*** Opening THE DATA ***

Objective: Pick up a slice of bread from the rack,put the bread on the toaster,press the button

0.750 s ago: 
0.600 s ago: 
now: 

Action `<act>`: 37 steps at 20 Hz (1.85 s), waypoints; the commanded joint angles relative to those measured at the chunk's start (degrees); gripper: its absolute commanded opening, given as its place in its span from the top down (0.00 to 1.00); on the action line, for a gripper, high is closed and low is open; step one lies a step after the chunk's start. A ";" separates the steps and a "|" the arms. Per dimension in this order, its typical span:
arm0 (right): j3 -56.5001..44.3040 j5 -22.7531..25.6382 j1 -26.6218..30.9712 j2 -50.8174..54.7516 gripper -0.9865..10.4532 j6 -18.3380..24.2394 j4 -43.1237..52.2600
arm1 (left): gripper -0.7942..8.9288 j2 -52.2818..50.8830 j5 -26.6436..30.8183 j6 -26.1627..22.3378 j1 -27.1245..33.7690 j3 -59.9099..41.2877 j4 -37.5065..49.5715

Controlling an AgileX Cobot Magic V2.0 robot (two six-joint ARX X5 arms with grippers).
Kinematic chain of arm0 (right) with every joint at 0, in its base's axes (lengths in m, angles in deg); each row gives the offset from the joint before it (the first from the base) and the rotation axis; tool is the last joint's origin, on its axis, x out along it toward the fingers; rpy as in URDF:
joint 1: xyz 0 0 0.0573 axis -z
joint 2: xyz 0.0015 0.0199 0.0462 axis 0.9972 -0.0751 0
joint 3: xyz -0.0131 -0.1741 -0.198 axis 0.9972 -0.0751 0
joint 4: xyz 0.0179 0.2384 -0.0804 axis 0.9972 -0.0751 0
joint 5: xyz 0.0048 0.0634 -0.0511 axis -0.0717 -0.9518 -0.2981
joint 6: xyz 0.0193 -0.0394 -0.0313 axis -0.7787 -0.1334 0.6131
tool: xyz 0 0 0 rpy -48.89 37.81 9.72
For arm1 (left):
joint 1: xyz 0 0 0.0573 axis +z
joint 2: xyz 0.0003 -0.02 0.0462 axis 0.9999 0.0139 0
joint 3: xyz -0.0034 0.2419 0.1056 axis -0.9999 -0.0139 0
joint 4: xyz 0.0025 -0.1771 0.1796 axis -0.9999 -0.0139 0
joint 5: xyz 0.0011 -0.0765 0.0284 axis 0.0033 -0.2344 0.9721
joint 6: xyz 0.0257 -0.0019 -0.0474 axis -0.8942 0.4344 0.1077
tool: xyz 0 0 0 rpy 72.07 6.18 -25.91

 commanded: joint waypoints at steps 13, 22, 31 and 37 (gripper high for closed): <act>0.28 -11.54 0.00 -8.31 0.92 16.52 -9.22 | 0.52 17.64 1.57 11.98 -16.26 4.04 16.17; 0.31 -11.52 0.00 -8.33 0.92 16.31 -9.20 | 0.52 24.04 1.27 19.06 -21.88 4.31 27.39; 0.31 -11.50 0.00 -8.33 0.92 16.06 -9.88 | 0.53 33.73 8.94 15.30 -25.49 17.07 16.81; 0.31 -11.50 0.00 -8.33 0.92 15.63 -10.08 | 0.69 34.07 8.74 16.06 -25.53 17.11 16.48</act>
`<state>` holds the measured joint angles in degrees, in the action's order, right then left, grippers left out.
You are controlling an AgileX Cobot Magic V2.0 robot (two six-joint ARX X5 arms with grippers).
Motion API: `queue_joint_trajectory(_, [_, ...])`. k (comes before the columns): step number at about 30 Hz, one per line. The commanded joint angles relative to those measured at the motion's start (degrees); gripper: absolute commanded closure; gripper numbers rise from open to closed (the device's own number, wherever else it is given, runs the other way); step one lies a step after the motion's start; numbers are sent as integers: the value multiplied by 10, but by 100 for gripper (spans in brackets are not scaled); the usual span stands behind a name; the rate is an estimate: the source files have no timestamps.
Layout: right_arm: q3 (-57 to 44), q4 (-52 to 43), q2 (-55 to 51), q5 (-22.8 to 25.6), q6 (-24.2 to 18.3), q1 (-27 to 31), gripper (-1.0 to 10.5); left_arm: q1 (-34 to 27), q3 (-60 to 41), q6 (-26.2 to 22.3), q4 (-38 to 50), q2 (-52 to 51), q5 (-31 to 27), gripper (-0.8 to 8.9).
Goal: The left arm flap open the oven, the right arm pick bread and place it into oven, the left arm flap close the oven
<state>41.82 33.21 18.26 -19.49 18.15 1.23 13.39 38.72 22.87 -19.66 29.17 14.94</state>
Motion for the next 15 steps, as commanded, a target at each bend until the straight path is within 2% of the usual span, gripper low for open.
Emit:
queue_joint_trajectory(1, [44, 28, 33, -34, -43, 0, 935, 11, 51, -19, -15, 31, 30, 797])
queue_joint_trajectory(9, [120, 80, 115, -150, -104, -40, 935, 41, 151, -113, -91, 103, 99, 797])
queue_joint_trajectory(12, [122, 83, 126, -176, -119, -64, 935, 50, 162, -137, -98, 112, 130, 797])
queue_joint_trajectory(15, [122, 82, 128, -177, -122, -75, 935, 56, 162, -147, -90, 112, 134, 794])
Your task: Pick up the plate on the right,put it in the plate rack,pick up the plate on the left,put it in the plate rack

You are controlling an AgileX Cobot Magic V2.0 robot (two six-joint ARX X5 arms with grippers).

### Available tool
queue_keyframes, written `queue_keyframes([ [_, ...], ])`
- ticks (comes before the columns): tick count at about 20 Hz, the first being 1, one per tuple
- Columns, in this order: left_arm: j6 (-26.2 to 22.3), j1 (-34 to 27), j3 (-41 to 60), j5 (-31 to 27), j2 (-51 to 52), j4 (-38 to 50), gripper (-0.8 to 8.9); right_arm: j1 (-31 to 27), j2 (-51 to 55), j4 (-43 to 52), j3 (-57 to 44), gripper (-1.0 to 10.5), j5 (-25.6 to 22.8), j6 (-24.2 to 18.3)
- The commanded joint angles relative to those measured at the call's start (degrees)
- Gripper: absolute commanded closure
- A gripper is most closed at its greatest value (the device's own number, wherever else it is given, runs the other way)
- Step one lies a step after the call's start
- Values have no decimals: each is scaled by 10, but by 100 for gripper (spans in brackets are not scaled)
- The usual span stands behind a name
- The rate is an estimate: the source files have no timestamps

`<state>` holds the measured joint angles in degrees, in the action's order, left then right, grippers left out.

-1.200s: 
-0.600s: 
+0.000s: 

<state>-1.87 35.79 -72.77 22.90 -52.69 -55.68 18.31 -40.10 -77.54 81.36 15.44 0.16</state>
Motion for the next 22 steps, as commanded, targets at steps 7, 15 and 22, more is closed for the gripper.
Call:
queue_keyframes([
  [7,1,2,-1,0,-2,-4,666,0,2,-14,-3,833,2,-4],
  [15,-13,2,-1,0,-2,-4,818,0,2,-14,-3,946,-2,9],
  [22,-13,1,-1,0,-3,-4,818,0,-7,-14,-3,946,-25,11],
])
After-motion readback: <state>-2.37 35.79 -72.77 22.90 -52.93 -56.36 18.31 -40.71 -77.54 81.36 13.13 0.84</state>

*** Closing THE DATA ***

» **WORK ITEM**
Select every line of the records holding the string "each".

» **RESULT OF THIS EXERCISE**
Kinematic chain of arm0 (right) with every joint at 0, in its base's axes (lengths in m, angles in deg); each row gives the offset from the joint before it (the first from the base) and the rotation axis; tool is the last joint's origin, on its axis, x out along it toward the fingers; rpy as in URDF:
Motion for the next 15 steps, as commanded, a target at each bend until the straight path is within 2% of the usual span, gripper low for open.
- Values have no decimals: each is scaled by 10, but by 100 for gripper (spans in brackets are not scaled)

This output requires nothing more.